L’histoire incroyable de la mort du député turc Hasan Bitmez
Le discours était sans surprise. Le 12 décembre, le député turc Hasan Bitmez, qu’on dit islamiste, a déroulé un argumentaire bien rodé dans l’impressionnant hémicycle de l’Assemblée nationale d’Ankara.
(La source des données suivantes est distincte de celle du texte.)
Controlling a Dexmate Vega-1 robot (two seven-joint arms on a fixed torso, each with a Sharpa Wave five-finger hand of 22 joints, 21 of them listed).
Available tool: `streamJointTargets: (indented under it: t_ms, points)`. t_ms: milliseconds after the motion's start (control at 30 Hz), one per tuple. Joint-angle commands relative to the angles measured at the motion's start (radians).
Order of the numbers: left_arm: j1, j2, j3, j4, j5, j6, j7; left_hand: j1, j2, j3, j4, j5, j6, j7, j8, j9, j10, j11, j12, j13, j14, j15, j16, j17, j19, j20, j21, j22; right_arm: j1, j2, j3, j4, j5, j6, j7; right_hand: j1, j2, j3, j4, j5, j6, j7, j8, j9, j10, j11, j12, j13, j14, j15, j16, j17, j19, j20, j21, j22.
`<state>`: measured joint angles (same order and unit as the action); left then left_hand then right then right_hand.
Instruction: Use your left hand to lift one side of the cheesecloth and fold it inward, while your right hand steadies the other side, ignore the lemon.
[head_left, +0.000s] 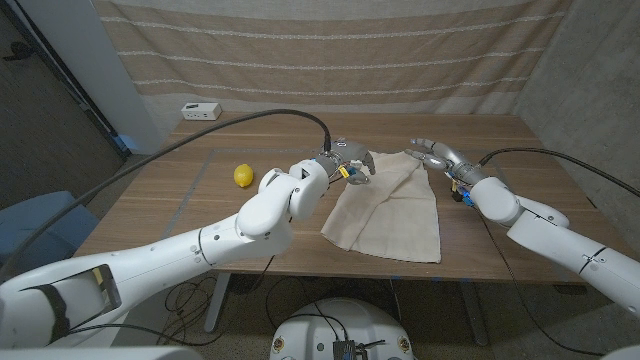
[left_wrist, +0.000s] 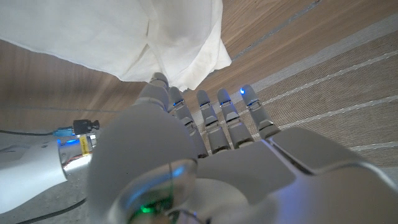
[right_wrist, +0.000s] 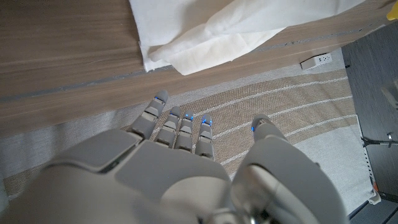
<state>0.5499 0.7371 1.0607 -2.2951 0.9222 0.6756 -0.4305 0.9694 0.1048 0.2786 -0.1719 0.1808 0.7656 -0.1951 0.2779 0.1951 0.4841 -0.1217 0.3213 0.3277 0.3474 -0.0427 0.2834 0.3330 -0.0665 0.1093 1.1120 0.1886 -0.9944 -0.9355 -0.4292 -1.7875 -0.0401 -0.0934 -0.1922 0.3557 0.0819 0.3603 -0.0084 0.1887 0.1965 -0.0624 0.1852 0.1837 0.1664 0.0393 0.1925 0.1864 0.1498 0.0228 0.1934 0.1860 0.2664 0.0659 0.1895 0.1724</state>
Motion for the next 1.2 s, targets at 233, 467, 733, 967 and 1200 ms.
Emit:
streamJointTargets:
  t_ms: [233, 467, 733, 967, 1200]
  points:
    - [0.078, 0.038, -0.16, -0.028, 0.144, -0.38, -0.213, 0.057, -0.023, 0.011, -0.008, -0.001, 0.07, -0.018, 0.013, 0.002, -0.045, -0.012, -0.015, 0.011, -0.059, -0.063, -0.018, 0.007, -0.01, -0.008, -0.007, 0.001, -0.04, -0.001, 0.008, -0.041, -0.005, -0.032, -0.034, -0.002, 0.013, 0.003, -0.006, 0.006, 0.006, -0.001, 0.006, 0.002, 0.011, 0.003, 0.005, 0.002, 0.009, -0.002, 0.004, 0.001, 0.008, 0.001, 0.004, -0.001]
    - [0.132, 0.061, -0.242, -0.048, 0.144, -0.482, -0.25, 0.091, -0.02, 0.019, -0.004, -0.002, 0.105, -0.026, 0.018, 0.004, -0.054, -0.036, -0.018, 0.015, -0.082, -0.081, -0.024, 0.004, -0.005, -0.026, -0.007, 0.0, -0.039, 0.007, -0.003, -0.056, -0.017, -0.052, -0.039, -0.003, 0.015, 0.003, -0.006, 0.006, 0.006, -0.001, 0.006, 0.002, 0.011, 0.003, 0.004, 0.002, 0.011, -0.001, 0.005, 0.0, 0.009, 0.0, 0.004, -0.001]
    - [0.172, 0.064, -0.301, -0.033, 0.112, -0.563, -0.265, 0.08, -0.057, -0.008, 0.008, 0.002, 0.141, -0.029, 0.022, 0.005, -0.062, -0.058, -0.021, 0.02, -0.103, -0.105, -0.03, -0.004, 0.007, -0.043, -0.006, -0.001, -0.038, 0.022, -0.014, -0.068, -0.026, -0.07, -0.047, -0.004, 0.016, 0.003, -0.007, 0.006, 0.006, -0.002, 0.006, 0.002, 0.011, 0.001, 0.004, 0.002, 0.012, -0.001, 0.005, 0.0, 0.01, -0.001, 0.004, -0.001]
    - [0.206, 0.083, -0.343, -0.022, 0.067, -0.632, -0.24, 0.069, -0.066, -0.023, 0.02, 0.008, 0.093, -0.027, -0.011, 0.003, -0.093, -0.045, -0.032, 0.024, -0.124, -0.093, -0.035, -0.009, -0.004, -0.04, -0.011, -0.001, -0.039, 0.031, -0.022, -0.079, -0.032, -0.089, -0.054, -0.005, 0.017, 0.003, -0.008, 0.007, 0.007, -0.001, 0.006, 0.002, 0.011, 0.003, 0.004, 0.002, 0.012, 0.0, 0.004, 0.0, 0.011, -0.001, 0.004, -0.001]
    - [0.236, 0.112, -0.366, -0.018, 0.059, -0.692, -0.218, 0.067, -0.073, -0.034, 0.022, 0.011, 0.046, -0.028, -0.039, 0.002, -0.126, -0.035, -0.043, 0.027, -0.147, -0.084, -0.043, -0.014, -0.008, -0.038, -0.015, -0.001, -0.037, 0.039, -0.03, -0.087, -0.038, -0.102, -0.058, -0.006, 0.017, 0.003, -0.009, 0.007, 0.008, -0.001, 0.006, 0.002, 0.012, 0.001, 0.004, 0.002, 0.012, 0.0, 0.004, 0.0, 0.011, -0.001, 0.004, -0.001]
Le passage obligé de la diatribe est bien sûr l’appel exalté à la fureur divine afin qu’elle s’abatte enfin sur Israël et réduise à néant le pays, ses populations et jusqu’au moindre vestige de son existence. Rien que de très classique, somme toute. Tout aussi convenu, du moins dans cette bouche-là, un autre couplet, fustigeant, celui-ci, l’ambiguïté des relations entretenues entre la Turquie d’Erdogan et l’État juif, un flou que l’orateur ne manque pas de dénoncer, de condamner. Quand il termine avec sa prestation, il peut être content de lui. Il a fait le job. En apothéose, cette terrifiante menace : « Même si vous échappez aux tourments de l’histoire, vous ne pouvez pas vous sauver du châtiment d’Allah ! »
A lire aussi, Barbara Lefèbvre: Viols du 7 octobre: féministes, où êtes-vous?
Or, voilà bien qu’avant même de s’écarter de son pupitre, il choit. En effet, il ne vacille pas. Il s’effondre, littéralement terrassé. La sidération passée, des collègues parlementaires se précipitent. Qui pour éventuellement secourir, qui pour voir s’il n’y aurait pas quelque chose de bien horrible à regarder. Bien vite, une interrogation qu’on pourrait qualifier de métaphysique se pose. Puisque, dans son propos l’élu invoquait la puissance divine, celle-ci l’a-t-elle frappé pour le châtier d’avoir une fois encore appelé à la destruction d’Israël, ou pour avoir osé voir dans les louvoiements du calife suprême Erdogan une épouvantable compromission à la fois politique et religieuse ? On ne le saura jamais, tant la transparence fait défaut aussi en matière de colère divine. La transparence, certes, mais nullement l’intransigeance, puisque le téméraire imprécateur devait, hélas, décéder peu après de ce qui s’est révélé être une crise cardiaque. Chez nous – laïcité soit louée ! – ces choses n’ont pas cours. Aucune fureur céleste ne saurait terrasser un politique. Il est vrai qu’une motion de rejet y suffit.